Como heredera de una tradición ciclista familiar, Mariana ha sido siempre una apasionada de los recorridos extensos, pero cuando hace cinco años se subió a la bicicleta de su hermano Santiago y probó el descenso, cambió las rutas largas por las bajadas vertiginosas. De cabeza en el downhill, la arequipeña destacó entre el pequeño grupo de mujeres que practica este riesgoso deporte, y ya para el 2012 se consagró subcampeona nacional. Un año más tarde, Mariana vivía en Chile para buscar un nivel de competencia más alto, pero se dio maña para regresar al país y competir por el título nacional: lo ganó.

Convencida de su capacidad, ella y su bicicleta de downhill regresaron a Chile para hacerse un lugar entre las mejores del país vecino. Sin embargo, le hablaron del enduro, una modalidad que surgió apenas en el 2012, pero que ya tiene miles de adeptos en el mundo. Menos radical que el downhill –donde se desciende en picada la difícil geografía de un cerro, en carreras que rara vez superan los diez minutos–, aunque más intenso que el tradicional ciclismo a campo traviesa, esta modalidad es considerada el Dakar del ciclismo, y exige a los atletas hasta seis horas de pedaleo continuo a través de demandantes terrenos montañosos.

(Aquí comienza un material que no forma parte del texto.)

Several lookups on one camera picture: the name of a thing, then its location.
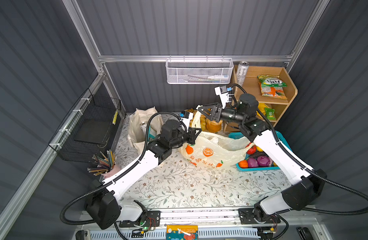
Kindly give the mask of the cream canvas tote bag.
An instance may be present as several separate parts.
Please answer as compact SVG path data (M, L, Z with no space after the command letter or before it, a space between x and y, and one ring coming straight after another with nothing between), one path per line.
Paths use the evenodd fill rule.
M149 108L147 110L136 109L136 111L130 116L128 141L132 147L137 149L139 155L142 153L144 148L148 120L157 112L158 111L155 107ZM150 123L150 140L157 134L161 133L162 126L162 117L160 115L154 117Z

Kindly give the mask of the yellow translucent plastic bag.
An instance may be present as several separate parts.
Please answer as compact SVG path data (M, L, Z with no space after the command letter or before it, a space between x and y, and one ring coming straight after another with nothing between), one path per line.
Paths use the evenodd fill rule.
M255 145L247 138L232 139L218 132L202 131L193 145L179 148L182 156L196 167L225 168L242 161Z

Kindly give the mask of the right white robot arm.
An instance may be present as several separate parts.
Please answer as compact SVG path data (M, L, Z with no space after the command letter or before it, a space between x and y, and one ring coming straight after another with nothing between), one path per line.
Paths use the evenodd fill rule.
M285 210L301 211L323 190L325 182L320 177L326 174L315 171L298 158L277 137L269 120L260 114L259 102L251 94L242 94L236 108L225 108L222 104L198 107L198 112L210 121L231 121L237 123L240 132L251 143L260 147L288 178L291 186L281 193L265 197L254 205L253 216L258 223L265 223L271 215Z

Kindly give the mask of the yellow snack packet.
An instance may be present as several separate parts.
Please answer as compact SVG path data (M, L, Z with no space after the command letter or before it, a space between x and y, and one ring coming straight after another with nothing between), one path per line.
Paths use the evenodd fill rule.
M267 110L266 109L270 109L270 107L268 105L264 104L264 103L259 103L258 108L259 108L259 111L257 113L257 116L260 117L260 118L262 117L259 114L259 112L260 112L260 113L262 113L262 115L264 115L267 118L268 116L267 116Z

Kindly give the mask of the small green snack packet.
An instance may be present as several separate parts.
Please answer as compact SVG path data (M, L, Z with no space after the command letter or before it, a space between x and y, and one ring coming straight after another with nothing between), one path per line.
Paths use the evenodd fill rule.
M275 109L265 108L266 118L270 121L276 121Z

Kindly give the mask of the wooden shelf unit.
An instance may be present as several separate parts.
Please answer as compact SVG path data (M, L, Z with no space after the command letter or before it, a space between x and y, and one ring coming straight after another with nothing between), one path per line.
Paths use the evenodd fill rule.
M264 97L261 94L258 75L275 75L287 84L283 88L285 99L277 99L273 97ZM290 107L296 98L298 90L284 67L265 67L265 66L249 66L246 78L243 84L245 91L256 97L257 101L266 104L275 110L276 120L271 120L271 124L275 127L283 117L286 110Z

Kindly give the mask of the green snack bag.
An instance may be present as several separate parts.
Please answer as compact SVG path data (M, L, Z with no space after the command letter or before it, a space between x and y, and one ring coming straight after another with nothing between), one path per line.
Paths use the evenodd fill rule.
M279 76L275 75L259 75L258 79L262 86L267 87L287 87L287 84L282 81Z

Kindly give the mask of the orange snack bag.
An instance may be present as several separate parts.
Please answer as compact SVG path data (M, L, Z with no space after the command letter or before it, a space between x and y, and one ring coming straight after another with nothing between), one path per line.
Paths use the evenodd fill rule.
M267 86L263 84L259 84L261 89L261 95L263 97L270 97L270 98L276 98L276 99L287 99L283 87L272 87Z

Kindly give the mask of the toothpaste tube in basket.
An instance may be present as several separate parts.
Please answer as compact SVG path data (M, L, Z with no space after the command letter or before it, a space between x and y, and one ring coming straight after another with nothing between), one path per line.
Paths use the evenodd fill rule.
M194 76L194 75L188 75L189 78L194 79L200 79L204 81L219 81L219 82L225 82L230 80L229 75L213 75L213 76Z

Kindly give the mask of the rear silver drink can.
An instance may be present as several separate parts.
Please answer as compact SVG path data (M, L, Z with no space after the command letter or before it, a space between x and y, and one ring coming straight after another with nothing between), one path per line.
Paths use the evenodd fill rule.
M249 66L250 66L249 63L246 61L241 61L238 64L236 74L237 74L237 84L239 84L240 86L244 85Z

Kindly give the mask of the red toy tomato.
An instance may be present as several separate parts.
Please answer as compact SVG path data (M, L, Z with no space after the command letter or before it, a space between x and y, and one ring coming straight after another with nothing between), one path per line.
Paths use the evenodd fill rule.
M257 151L256 145L253 145L248 151L247 155L253 155Z

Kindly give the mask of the purple toy onion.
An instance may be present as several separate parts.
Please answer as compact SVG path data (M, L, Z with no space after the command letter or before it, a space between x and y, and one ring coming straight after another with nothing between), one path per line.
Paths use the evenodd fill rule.
M259 167L271 167L272 166L271 159L268 156L259 156L257 158L257 163Z

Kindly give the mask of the orange toy pumpkin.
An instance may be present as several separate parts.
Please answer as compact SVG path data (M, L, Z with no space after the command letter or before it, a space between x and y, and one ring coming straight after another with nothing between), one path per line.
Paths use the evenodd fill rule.
M247 168L249 168L249 164L248 164L247 160L240 161L238 163L238 165L239 165L239 167L241 169L247 169Z

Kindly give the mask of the bundle of pencils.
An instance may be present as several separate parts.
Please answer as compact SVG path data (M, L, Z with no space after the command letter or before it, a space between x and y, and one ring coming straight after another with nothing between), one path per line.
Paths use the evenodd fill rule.
M88 167L88 173L92 173L94 176L108 174L115 169L116 158L112 150L99 151L98 154L92 156L90 162L92 167Z

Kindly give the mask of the colourful box at front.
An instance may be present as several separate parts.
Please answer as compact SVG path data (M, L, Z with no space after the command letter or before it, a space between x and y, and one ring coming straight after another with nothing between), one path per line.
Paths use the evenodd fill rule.
M193 225L168 225L166 240L197 240L198 226Z

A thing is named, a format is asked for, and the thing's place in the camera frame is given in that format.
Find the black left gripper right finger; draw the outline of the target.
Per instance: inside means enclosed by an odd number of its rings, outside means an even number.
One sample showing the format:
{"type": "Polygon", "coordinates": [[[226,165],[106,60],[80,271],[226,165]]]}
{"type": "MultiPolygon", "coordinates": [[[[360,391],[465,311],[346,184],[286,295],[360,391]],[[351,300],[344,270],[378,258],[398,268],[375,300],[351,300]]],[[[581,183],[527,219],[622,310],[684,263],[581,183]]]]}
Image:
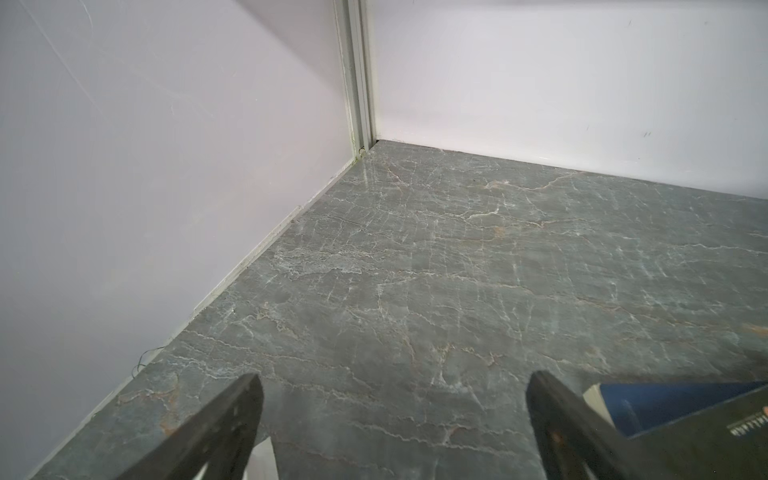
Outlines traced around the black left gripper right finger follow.
{"type": "Polygon", "coordinates": [[[548,371],[531,374],[526,405],[548,479],[658,479],[660,464],[548,371]]]}

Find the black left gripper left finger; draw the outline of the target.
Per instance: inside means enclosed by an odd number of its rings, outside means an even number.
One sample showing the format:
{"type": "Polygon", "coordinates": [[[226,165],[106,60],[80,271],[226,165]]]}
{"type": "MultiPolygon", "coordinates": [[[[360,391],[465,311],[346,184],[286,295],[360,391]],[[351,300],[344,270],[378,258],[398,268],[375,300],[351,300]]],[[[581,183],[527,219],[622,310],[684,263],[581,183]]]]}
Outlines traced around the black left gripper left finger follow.
{"type": "Polygon", "coordinates": [[[237,378],[120,479],[242,479],[264,402],[259,376],[237,378]]]}

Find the dark eye cover book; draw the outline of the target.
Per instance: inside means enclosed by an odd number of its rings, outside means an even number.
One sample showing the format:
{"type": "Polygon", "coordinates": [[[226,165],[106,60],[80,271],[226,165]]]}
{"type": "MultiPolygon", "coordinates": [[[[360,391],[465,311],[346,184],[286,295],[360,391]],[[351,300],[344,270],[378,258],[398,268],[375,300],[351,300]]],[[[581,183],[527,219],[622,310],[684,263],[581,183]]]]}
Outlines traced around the dark eye cover book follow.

Mariana decidió probarse. En la exigente ruta de Valdivia, al sur de Chile, la peruana se ubicó en tercer lugar. Sus rivales no podían creer que llegaría a la meta con una bicicleta de downhill adaptada con algunas piezas. Para su segunda carrera le prestaron una bicicleta de carbono, y la peruana se ubicó segunda. Para la tercera vendió su bicicleta de downhill y, con el auspicio de la marca Giant, compró su primera bicicleta de enduro.

Mariana ya no compite en la modalidad en la que es campeona nacional, pero a cambio, a sus veintiséis años, está más motivada que nunca. Es un hecho: no solo se divierte más en estas pruebas, sino que la exigencia extrema que suponen juega a su favor.

Los recorridos de largo aliento han sido parte de su vida desde pequeña, y hoy su rutina de entrenamiento incluye hora y media de ciclismo diario, además de yoga y muay thai. En el que ha sido hasta ahora su más grande reto en el enduro, la peruana se ubicó en el vigésimo lugar de la primera fecha del Enduro World Series, tras dos días de seis horas de pedaleo.

¿Qué hace falta para que el ciclismo sea en nuestro país el fenómeno que es en Chile? Según Mariana, interés estatal y privado. El resto está garantizado. Mariana ha montado en Canadá, España y Chile, y conoce nuestro potencial. «Lo rico del Perú es su geografía», dice con fundamento. Después de casi dos años en el extranjero, la ciclista vuelve al país con una misión en mente: promover el enduro. ¿Por qué debería tener éxito en su tarea? Ella misma responde: «hay rutas que son increíbles».